Labour's shadow chancellor John McDonnell claimed the events amounted to a power-grab by Mr Johnson's chief adviser Dominic Cummings.
He said: "This must be a historical record with the government in crisis after just over two months in power.
"Dominic Cummings has clearly won the battle to take absolute control of the Treasury and install his stooge as chancellor."
In a wider shake-up of his government, Mr Johnson had earlier sacked eight ministers before beginning the process of announcing their replacements.
Rishi Sunak - appointed chancellor
The 39-year-old is promoted from chief secretary to the Treasury to replace Mr Javid as chancellor.
It marks a meteoric rise for the former hedge fund worker and Goldman Sachs analyst, who was only elected to parliament in 2015.
The Brexiteer was an early backer of Mr Johnson's Tory leadership campaign last year.
Alok Sharma - appointed business secretary
The Reading West MP moves from his cabinet role as international development secretary to become the new business secretary.
He has also been appointed as the minister responsible for the COP 26 climate summit in Glasgow this November.
Anne-Marie Trevelyan - appointed international development secretary
The Berwick upon Tweed MP has been promoted to the cabinet from her former role as Armed Forces minister.
She was a keen supporter of Mr Johnson during last year's Conservative leadership contest and sat on the board of the Vote Leave campaign during the EU referendum.
Julian Smith - sacked as Northern Ireland secretary
Just weeks after helping to restore power-sharing government in Northern Ireland, Mr Smith has lost his job.
Despite the praise he received for his role in returning devolved government at Stormont, the Skipton and Ripon MP had previously been earmarked as disloyal to Mr Johnson over Brexit.
He broke ranks with the prime minister last year by warning a no-deal Brexit would be "very, very bad for Northern Ireland".
Andrea Leadsom - sacked as business secretary
The leading Brexiteer has lost the job she held since Mr Johnson became prime minister in July.
Prior to joining his cabinet, Ms Leadsom ran against Mr Johnson in last year's Conservative leadership contest.

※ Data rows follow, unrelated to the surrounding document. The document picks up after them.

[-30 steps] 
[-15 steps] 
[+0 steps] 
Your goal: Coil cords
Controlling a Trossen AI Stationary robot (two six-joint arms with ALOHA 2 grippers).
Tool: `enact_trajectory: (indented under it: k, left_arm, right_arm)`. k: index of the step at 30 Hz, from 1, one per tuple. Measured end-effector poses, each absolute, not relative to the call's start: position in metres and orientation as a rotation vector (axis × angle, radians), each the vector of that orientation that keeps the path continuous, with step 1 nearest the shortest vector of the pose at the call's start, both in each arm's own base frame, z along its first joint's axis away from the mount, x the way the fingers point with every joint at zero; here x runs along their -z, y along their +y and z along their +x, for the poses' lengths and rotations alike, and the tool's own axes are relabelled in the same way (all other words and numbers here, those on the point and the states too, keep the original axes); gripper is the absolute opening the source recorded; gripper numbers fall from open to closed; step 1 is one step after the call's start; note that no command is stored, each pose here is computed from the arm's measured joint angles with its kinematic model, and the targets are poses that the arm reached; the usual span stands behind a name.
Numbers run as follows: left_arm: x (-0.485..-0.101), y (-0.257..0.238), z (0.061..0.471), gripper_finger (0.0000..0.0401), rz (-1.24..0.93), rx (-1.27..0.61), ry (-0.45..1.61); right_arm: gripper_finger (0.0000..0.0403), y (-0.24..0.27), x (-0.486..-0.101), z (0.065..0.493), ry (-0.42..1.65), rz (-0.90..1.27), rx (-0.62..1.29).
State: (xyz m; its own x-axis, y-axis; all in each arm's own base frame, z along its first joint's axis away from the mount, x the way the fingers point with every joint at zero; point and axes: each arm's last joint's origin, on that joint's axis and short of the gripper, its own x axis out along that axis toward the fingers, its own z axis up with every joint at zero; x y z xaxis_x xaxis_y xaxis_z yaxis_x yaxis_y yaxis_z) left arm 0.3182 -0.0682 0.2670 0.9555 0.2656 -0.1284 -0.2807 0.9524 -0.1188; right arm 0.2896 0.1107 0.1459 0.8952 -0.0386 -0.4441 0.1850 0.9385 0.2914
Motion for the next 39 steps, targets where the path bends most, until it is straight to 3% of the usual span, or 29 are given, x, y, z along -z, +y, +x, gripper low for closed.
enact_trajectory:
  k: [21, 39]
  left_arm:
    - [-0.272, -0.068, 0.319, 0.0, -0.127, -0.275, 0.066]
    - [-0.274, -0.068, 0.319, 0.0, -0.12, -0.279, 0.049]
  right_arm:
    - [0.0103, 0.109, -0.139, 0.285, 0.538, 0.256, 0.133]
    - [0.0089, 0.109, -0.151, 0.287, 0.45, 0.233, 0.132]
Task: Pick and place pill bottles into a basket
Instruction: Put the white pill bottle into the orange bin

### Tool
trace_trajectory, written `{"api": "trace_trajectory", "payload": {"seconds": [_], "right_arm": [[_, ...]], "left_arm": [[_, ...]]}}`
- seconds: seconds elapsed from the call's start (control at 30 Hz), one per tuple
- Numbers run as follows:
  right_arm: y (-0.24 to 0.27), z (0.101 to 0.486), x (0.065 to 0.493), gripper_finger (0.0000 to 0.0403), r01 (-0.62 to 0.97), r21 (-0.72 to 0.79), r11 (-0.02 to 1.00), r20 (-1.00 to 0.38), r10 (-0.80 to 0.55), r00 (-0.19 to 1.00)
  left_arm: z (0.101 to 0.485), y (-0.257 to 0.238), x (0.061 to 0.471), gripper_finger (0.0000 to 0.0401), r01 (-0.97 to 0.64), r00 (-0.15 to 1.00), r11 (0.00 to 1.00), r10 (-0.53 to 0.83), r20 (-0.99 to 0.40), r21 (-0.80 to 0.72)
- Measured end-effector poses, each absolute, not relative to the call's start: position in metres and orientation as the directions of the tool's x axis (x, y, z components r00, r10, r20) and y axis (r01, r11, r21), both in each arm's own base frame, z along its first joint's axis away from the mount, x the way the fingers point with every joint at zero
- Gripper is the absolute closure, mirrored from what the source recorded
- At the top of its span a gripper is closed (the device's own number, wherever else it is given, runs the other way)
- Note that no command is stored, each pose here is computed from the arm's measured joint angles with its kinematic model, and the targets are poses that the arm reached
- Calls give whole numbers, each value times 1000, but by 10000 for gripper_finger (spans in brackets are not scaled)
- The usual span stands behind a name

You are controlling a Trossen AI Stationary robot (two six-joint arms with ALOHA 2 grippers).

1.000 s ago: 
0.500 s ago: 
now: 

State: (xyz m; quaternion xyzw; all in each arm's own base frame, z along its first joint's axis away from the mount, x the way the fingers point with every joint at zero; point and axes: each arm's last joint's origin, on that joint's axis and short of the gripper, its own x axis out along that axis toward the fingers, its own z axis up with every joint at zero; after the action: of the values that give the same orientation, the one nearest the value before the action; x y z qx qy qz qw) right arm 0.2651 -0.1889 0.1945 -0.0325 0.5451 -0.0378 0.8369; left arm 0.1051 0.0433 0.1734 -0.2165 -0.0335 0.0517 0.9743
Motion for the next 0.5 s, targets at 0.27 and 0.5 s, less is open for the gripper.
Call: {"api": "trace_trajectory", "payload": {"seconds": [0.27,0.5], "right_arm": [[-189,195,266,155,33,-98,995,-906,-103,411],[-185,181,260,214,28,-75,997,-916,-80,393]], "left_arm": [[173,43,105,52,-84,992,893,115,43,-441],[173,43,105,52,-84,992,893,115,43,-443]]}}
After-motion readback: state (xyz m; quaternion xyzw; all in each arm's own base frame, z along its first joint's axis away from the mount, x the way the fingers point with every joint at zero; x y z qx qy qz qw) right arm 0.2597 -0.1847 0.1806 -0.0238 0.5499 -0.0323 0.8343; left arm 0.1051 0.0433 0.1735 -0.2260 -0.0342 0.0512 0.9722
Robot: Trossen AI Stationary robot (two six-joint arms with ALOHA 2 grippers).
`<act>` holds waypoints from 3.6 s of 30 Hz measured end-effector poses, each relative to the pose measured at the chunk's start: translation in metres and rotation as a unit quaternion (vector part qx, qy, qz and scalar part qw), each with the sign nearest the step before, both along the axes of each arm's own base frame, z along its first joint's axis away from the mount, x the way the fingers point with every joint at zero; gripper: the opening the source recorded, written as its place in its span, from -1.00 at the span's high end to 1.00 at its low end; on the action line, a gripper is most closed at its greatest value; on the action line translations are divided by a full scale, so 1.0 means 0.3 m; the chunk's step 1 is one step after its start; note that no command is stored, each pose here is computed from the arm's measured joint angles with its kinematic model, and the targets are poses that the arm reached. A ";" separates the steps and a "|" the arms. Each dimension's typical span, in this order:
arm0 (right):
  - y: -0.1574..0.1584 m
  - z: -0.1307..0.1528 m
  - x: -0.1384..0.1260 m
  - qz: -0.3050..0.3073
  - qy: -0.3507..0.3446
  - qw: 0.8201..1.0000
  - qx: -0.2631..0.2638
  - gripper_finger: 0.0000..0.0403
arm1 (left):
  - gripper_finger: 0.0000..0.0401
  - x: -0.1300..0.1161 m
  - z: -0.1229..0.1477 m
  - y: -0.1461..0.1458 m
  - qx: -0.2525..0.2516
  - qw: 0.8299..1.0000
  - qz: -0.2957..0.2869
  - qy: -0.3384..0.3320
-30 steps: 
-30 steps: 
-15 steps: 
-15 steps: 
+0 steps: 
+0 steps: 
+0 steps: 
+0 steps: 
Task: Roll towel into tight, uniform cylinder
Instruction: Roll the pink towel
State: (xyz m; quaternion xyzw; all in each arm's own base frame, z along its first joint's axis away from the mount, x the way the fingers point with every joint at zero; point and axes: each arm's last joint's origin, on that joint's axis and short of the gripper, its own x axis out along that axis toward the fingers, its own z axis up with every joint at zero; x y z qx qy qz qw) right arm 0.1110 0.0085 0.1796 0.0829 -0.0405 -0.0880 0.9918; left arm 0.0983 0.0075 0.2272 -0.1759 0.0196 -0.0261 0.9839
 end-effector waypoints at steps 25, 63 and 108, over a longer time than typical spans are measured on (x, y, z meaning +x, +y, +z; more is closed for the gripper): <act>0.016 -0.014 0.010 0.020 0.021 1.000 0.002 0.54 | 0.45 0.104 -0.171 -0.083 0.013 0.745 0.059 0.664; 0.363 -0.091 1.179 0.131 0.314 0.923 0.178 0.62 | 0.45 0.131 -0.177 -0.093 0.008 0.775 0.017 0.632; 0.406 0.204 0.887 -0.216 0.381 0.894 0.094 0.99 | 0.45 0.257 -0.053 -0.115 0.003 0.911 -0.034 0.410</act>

Theresa Villiers - sacked as environment secretary
Another Brexiteer to lose her job now that the UK has left the EU.
Her replacement will have to help oversee negotiations on access to UK fishing waters as the government holds trade talks with the EU over the next few months.
Geoffrey Cox - sacked as attorney general
The former barrister - yet another Brexiteer to leave the government - lost his job just before he was due to address the House of Commons on Thursday morning.
Solicitor general Michael Ellis instead took questions from MPs.
Esther McVey - sacked as housing minister
The Conservatives will now have gone through ten housing ministers in less than ten years after Ms McVey's sacking.
The Brexiteer ran against Mr Johnson in last year's Conservative leadership contest, but was knocked out in the first round.
Chris Skidmore - sacked as universities minister
The Kingswood MP has lost the job he held in two spells.
He was first appointed universities minister by ex-prime minister Theresa May in December 2018 and held the role until Mr Johnson entered Downing Street last July.
Mr Skidmore returned to the job when his successor - Mr Johnson's brother Jo Johnson - quit the government after just six weeks in post.
Nusrat Ghani - sacked as transport minister
The Wealden MP has been removed from the role she had held since January 2018, when she became the first Muslim woman to speak from the Commons despatch box.
She supported Jeremy Hunt against Mr Johnson in last year's Conservative leadership contest.
George Freeman - sacked as transport minister
Mr Johnson's clear-out of the Department for Transport also included the sacking of Mr Freeman, who was Mrs May's former policy chief.
The prime minister has made transport improvement and infrastructure projects one of the priorities of his government.